Thursday, September 17, 2009

mysterious ways

Lecturer: I was listening to a sermon where the preacher used an example of God as a laxative, which really wasn't a good idea.

Student: So you could say God moved them...

Overheard: Intro to Christian Worship

Monday, September 14, 2009

Preparing leaders for church and world

Student 1 (looking at the Drug Prevention that came with our id stickers): This is insulting.

Student 2: I prefer to think of it as a helpful guide to what to take, and when. For example, it says that tonight I should be taking meth, so I can concentrate on the 100 pages I need to read and not sleep.

Overheard in Commuter Lounge

Or: 'I should have had beans for lunch.'

Tom Troeger: [Imagine] you want to get to Jesus, but can't because of the crowd. What are you thinking?

Student: Hey, can you act like a leper?

Overheard in: Principles of Preaching

Getting bigger, apparently

Student, opening a king-size Snickers bar after eating a huge refectory sandwich: I don't need to eat this. What am I doing with my life?

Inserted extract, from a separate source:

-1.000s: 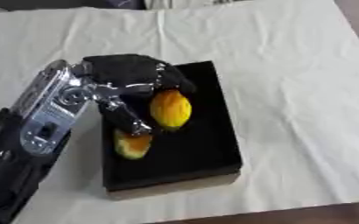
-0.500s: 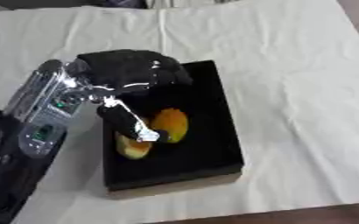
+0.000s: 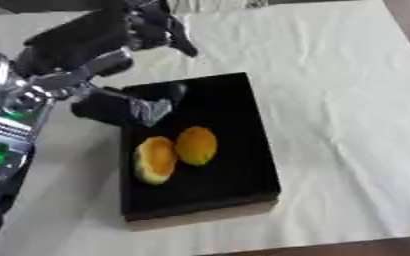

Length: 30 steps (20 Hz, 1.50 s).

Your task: Pick up objects on the table and place them in the box.

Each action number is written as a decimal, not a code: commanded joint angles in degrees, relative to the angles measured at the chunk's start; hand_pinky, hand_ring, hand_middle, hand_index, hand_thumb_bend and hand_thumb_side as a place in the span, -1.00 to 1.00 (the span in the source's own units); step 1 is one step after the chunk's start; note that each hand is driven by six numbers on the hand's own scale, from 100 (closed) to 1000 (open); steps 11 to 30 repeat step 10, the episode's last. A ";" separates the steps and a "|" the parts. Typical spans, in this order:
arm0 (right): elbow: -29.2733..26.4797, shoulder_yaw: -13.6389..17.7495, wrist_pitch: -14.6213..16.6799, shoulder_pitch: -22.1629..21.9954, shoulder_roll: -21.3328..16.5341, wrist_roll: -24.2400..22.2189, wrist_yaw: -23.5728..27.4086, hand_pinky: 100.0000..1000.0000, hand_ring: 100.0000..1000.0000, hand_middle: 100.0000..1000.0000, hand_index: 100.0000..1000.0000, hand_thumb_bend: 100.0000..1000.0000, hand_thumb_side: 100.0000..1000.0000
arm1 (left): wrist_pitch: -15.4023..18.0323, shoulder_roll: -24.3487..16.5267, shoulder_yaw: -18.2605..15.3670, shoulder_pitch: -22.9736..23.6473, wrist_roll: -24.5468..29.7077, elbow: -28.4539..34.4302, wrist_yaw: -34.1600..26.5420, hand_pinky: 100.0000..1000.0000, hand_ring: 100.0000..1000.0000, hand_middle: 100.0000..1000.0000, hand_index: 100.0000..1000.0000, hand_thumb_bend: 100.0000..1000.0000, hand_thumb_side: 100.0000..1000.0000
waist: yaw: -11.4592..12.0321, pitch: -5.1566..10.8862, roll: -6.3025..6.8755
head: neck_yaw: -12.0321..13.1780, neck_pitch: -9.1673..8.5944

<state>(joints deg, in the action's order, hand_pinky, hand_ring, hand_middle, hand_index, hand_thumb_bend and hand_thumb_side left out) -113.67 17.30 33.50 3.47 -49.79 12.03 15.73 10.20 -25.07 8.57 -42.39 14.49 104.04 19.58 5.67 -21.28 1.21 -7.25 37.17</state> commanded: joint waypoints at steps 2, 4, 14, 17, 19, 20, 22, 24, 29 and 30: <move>-0.92 1.38 1.37 0.65 0.23 0.47 0.45 0.87 0.79 0.23 0.65 -1.00 -0.77 | -3.79 -6.35 -11.53 4.26 -15.98 6.84 -10.50 0.59 0.70 0.35 0.61 -1.00 -0.13 | 0.21 0.61 -0.40 | -0.85 -1.45; -0.92 1.52 2.10 1.07 1.21 0.62 0.34 0.87 0.79 0.23 0.65 -1.00 -0.77 | -3.11 -8.16 -16.08 7.03 -24.47 9.61 -12.06 0.61 0.71 0.38 0.64 -1.00 -0.17 | 0.39 0.30 -0.55 | -1.02 -1.62; -0.92 0.95 3.89 4.79 4.91 1.02 0.01 0.87 0.78 0.26 0.65 -1.00 -0.86 | 4.98 -9.10 -24.28 11.13 -42.14 10.54 -12.88 0.66 0.74 0.47 0.73 -0.93 0.38 | 0.71 -0.37 -1.15 | -0.27 -1.77; -0.92 0.95 3.89 4.79 4.91 1.02 0.01 0.87 0.78 0.26 0.65 -1.00 -0.86 | 4.98 -9.10 -24.28 11.13 -42.14 10.54 -12.88 0.66 0.74 0.47 0.73 -0.93 0.38 | 0.71 -0.37 -1.15 | -0.27 -1.77; -0.92 0.95 3.89 4.79 4.91 1.02 0.01 0.87 0.78 0.26 0.65 -1.00 -0.86 | 4.98 -9.10 -24.28 11.13 -42.14 10.54 -12.88 0.66 0.74 0.47 0.73 -0.93 0.38 | 0.71 -0.37 -1.15 | -0.27 -1.77; -0.92 0.95 3.89 4.79 4.91 1.02 0.01 0.87 0.78 0.26 0.65 -1.00 -0.86 | 4.98 -9.10 -24.28 11.13 -42.14 10.54 -12.88 0.66 0.74 0.47 0.73 -0.93 0.38 | 0.71 -0.37 -1.15 | -0.27 -1.77; -0.92 0.95 3.89 4.79 4.91 1.02 0.01 0.87 0.78 0.26 0.65 -1.00 -0.86 | 4.98 -9.10 -24.28 11.13 -42.14 10.54 -12.88 0.66 0.74 0.47 0.73 -0.93 0.38 | 0.71 -0.37 -1.15 | -0.27 -1.77; -0.92 0.95 3.89 4.79 4.91 1.02 0.01 0.87 0.78 0.26 0.65 -1.00 -0.86 | 4.98 -9.10 -24.28 11.13 -42.14 10.54 -12.88 0.66 0.74 0.47 0.73 -0.93 0.38 | 0.71 -0.37 -1.15 | -0.27 -1.77; -0.92 0.95 3.89 4.79 4.91 1.02 0.01 0.87 0.78 0.26 0.65 -1.00 -0.86 | 4.98 -9.10 -24.28 11.13 -42.14 10.54 -12.88 0.66 0.74 0.47 0.73 -0.93 0.38 | 0.71 -0.37 -1.15 | -0.27 -1.77; -0.92 0.95 3.89 4.79 4.91 1.02 0.01 0.87 0.78 0.26 0.65 -1.00 -0.86 | 4.98 -9.10 -24.28 11.13 -42.14 10.54 -12.88 0.66 0.74 0.47 0.73 -0.93 0.38 | 0.71 -0.37 -1.15 | -0.27 -1.77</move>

Friday, September 11, 2009

So, is House of the Lord like craft time?

Student 1: I have done NOTHING since classes started.

Student 2: It's Yale Divinity Summer Camp. It's great!

Heard in: Commuter lounge

I was hoping Kate Spelman was somehow involved. Alas, no.

And delicious!

Student's spouse: Tsatsiki sauce has yogurt and cucumbers in it. It's like an expensive facial for your mouth.

Heard in: The Refectory

Thursday, September 10, 2009

Look busy

Sign posted on seminar room S100: The Messiah has moved to Niebuhr.

You're like a pirate!

Student: The Episcopalians put lime in my gin. I approve. It may be the only citrus I get this year.

Overheard in: Commuter Lounge

Thursday, September 3, 2009

Can we use that in chapel?

Margot Fassler: Your brain is naked.... You're a rattle with one pea!

Overheard in: Chant and Liturgy in the Latin Middle Ages

Wednesday, September 2, 2009

That's what scientists are known for

Student: You should socialize with people from other schools . . . (talking about science grad students) They're all pretty down there. It's no fair. They never see the sun.